Dr. Pomper is a Professor in the Johns Hopkins Medicine Department of Radiology and Radiological Science. He is also a Professor of Oncology and Radiation Oncology and Molecular Radiation Services. He is an internationally recognized leader in molecular imaging research and develops and implements new imaging agents that target cancer and brain disorders. He is the recipient of the William R. Brody Professor of Radiology, a professorship designated for a radiologist physician scientist who excels in translational innovation in imaging. Dr. Pomper’s interests are in the development of new radiopharmaceuticals, optical probes and techniques for molecular imaging of cancer and central nervous system disease. He is the Editor-in-Chief of the journal Molecular Imaging.
Vesna Sossi is a Professor in the Physics and Astronomy Department at the University of British Columbia (UBC) and Director of the UBC Positron Emission Tomography imaging group. Her research is focused on quantitative PET imaging, algorithms and data modelling and interpretation, with emphasis on neurodegeneration in humans and small animal models of disease. Her work on Molecular Imaging (in particular PET) and application to unravel mechanisms of Parkinson Disease is recognized worldwide e.g. through widely cited publications in Science and high ranked imaging and neuroscience journals.
Dr. Tsui did his postdoctoral training at and was on the faculty of the University of Chicago before joining the Department of Biomedical Engineering and the Department of Radiology at the University of North Carolina at Chapel Hill in 1982. His research interest is in medical imaging, particularly in the area of Single-Photon Computed Emission Tomography (SPECT), Positron Emission Tomography (PET), and magnetic resonance imaging (MRI). Specific research projects include imaging theory, Monte Carlo simulation, collimator design, image evaluation, two-dimensional and three-dimensional image reconstruction algorithm development, and quantitative SPECT imaging techniques. He is a PI of 5 NIH and DOD research grants and subcontracts and heads the Medical Imaging Physics Program within the Department of Radiology at Johns Hopkins Medicine.

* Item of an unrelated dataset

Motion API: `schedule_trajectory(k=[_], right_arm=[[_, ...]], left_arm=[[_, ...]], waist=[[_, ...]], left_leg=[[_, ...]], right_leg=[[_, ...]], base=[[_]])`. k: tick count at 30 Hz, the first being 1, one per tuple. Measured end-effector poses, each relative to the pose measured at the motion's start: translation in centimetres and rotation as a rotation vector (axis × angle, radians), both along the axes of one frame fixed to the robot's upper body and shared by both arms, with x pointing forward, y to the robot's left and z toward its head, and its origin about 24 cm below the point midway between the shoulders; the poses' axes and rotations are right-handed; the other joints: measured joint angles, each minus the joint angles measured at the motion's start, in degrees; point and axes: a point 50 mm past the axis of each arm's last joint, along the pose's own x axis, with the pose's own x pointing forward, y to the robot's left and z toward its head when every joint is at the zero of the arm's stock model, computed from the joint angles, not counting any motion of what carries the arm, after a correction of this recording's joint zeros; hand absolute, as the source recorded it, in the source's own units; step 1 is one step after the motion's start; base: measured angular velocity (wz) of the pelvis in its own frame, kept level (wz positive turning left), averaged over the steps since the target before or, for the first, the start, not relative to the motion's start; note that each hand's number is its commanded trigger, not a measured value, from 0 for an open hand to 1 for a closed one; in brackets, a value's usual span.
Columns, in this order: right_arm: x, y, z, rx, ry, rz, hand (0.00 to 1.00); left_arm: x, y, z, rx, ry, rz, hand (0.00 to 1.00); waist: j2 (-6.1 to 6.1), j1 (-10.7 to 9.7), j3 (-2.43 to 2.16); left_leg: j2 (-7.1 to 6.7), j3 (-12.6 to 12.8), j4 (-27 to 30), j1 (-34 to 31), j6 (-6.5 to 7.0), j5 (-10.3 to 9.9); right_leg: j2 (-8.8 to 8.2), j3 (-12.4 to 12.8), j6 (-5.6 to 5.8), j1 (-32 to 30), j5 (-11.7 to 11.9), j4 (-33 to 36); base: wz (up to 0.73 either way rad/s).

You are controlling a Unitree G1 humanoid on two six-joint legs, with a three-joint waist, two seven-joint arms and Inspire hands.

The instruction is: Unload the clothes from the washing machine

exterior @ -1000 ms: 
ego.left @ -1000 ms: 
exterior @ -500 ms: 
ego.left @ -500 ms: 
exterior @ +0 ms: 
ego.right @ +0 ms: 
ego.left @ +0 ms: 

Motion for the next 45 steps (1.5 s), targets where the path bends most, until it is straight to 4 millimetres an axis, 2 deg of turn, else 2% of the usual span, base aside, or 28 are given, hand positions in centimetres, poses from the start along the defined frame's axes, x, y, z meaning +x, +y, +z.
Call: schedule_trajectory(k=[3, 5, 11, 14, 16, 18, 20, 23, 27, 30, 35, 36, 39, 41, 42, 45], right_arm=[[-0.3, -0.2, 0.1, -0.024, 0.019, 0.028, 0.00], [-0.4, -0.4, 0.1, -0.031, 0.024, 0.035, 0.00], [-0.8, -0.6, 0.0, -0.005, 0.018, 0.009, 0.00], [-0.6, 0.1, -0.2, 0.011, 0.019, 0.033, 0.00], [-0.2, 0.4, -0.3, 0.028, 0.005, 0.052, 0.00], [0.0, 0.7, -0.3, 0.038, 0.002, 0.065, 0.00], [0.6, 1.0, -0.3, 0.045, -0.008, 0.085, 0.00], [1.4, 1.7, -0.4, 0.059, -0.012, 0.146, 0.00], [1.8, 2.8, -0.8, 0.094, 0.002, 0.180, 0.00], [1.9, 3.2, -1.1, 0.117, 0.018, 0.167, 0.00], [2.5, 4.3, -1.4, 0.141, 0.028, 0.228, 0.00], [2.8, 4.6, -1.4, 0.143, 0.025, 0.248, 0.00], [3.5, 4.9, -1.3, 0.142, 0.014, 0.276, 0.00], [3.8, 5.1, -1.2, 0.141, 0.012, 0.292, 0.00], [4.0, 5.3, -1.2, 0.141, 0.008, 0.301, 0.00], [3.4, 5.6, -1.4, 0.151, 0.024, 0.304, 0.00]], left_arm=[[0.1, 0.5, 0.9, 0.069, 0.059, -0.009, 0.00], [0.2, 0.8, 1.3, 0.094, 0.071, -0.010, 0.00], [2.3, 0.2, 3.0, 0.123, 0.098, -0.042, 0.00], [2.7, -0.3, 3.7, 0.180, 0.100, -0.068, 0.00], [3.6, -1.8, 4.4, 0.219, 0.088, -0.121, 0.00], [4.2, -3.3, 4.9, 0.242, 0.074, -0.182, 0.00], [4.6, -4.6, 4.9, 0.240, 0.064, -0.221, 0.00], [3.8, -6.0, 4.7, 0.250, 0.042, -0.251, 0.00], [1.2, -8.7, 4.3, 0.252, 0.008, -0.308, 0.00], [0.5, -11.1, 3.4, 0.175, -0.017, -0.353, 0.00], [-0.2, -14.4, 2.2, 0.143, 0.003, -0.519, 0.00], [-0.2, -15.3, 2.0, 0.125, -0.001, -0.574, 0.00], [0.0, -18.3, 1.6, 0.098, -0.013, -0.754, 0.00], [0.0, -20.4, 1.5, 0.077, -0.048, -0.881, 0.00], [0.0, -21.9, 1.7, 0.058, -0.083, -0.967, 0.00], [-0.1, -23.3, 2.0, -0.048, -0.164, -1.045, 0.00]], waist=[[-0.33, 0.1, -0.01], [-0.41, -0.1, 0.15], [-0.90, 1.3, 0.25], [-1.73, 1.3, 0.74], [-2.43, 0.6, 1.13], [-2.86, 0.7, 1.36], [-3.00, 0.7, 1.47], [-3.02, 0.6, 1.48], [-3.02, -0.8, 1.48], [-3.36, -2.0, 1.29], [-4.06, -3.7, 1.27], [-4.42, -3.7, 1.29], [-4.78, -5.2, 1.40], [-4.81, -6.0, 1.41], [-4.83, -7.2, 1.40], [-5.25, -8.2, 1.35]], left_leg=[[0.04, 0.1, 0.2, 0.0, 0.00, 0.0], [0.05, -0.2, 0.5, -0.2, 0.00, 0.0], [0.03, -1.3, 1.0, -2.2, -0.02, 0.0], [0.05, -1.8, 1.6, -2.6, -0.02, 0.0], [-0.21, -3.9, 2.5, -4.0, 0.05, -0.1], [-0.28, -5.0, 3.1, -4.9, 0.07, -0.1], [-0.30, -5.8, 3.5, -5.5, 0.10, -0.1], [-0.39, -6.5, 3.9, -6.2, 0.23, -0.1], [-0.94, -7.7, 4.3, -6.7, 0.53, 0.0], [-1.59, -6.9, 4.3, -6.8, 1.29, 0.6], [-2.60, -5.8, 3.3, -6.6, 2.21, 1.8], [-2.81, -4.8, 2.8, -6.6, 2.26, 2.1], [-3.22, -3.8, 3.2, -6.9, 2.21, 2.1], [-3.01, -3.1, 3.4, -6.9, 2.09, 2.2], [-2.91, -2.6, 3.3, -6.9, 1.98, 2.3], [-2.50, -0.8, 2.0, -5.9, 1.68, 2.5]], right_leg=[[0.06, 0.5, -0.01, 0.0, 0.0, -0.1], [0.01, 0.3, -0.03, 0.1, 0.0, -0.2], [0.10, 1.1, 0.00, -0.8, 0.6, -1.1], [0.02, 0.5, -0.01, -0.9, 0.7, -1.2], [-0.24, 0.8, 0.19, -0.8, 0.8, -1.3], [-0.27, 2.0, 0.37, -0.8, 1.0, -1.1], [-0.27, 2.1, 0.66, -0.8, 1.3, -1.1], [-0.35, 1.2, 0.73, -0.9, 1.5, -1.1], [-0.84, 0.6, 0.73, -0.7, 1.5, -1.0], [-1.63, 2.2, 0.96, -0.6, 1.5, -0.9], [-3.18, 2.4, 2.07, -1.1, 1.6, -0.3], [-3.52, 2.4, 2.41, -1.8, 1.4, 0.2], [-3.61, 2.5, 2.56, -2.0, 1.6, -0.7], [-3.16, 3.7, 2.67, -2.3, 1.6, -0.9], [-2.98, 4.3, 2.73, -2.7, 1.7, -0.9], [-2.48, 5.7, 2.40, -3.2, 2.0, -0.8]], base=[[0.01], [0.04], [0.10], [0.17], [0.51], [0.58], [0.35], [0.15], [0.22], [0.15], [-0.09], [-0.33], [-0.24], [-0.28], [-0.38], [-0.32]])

Fred Verzijlbergen is a nuclear medicine specialist with 30+ years of experience as a doctor, professor, and president of leading international bodies such as the Dutch Society of Nuclear Medicine (NVNG) and the European Association of Nuclear Medicine (EANM).
After years of experience in internal- and nuclear medicine in a large general hospital, he became a full professor. Apart from this, he is also specialized in nuclear cardiology, brain SPECT and PET, and imaging and therapy in oncology including nuclear prostate cancer imaging and treatment. As part of his role as head of the department, he was also responsible for HR- and budgetary issues, regulatory affairs, and investments in staff/equipment.
Prof. Erik Verburg, MD Ph.D. is currently professor of Translational Nuclear Medicine and consultant physician in Nuclear Medicine at the Erasmus MC, Rotterdam. Before that, he absolved his training in Nuclear Medicine in Utrecht (Netherlands) and Würzburg (Germany) and gathered experience in clinical as well as preclinical nuclear medicine as an assistant professor of Nuclear Medicine at the University Hospital Aachen (Germany) and as full professor of Experimental Nuclear Medicine at the University of Marburg, where he gained extensive experience with both imaging and therapy using radionuclides in both humans and small animals, as well with setting up small animal imaging facilities. His current research focus is translational nuclear medicine going from lab to patient and back again, including the development of alternative new animal models based on invertebrates.